◆ **Work to be completed**
Copy out the entries that follow, unchanged.

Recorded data
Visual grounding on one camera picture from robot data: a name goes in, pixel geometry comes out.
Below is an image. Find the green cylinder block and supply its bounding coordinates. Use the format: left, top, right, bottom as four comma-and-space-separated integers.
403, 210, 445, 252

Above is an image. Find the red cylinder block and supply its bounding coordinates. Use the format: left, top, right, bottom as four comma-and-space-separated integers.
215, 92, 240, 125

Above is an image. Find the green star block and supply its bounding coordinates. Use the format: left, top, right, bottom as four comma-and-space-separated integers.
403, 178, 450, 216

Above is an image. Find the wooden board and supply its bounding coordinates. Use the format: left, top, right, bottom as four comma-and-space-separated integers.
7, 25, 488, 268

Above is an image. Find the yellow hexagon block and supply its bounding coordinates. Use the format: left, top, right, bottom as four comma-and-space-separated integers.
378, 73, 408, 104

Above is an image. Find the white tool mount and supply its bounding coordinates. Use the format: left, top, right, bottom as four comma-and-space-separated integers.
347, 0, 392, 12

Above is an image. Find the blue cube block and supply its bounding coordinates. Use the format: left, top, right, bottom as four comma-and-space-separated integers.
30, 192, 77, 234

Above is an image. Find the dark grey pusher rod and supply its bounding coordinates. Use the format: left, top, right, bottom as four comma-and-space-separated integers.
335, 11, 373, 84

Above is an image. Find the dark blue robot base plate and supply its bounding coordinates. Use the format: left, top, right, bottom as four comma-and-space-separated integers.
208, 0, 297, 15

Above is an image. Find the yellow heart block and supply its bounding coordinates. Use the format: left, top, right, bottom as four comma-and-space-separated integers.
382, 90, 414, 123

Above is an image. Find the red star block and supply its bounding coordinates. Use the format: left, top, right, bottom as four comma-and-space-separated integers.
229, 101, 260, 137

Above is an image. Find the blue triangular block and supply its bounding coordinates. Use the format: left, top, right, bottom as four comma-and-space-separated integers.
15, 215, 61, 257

◆ **Answer section**
Visual grounding on one camera picture from robot data: a name goes in, pixel geometry comes out.
Below is an image. Find the green cylinder block and supply its bounding coordinates. Use the format: left, top, right, bottom as four comma-and-space-separated integers.
403, 210, 445, 252

Above is an image. Find the red cylinder block and supply its bounding coordinates. Use the format: left, top, right, bottom as four comma-and-space-separated integers.
215, 92, 240, 125

Above is an image. Find the green star block and supply its bounding coordinates. Use the format: left, top, right, bottom as four comma-and-space-separated integers.
403, 178, 450, 216

Above is an image. Find the wooden board and supply its bounding coordinates. Use the format: left, top, right, bottom as four comma-and-space-separated integers.
7, 25, 488, 268

Above is an image. Find the yellow hexagon block and supply its bounding coordinates. Use the format: left, top, right, bottom as four comma-and-space-separated integers.
378, 73, 408, 104

Above is an image. Find the white tool mount and supply its bounding coordinates. Use the format: left, top, right, bottom as four comma-and-space-separated integers.
347, 0, 392, 12

Above is an image. Find the blue cube block and supply its bounding coordinates. Use the format: left, top, right, bottom as four comma-and-space-separated integers.
30, 192, 77, 234

Above is an image. Find the dark grey pusher rod and supply its bounding coordinates. Use the format: left, top, right, bottom as four comma-and-space-separated integers.
335, 11, 373, 84

Above is an image. Find the dark blue robot base plate and supply its bounding coordinates. Use the format: left, top, right, bottom as four comma-and-space-separated integers.
208, 0, 297, 15

Above is an image. Find the yellow heart block and supply its bounding coordinates. Use the format: left, top, right, bottom as four comma-and-space-separated integers.
382, 90, 414, 123

Above is an image. Find the red star block and supply its bounding coordinates. Use the format: left, top, right, bottom as four comma-and-space-separated integers.
229, 101, 260, 137

Above is an image. Find the blue triangular block and supply its bounding coordinates. Use the format: left, top, right, bottom as four comma-and-space-separated integers.
15, 215, 61, 257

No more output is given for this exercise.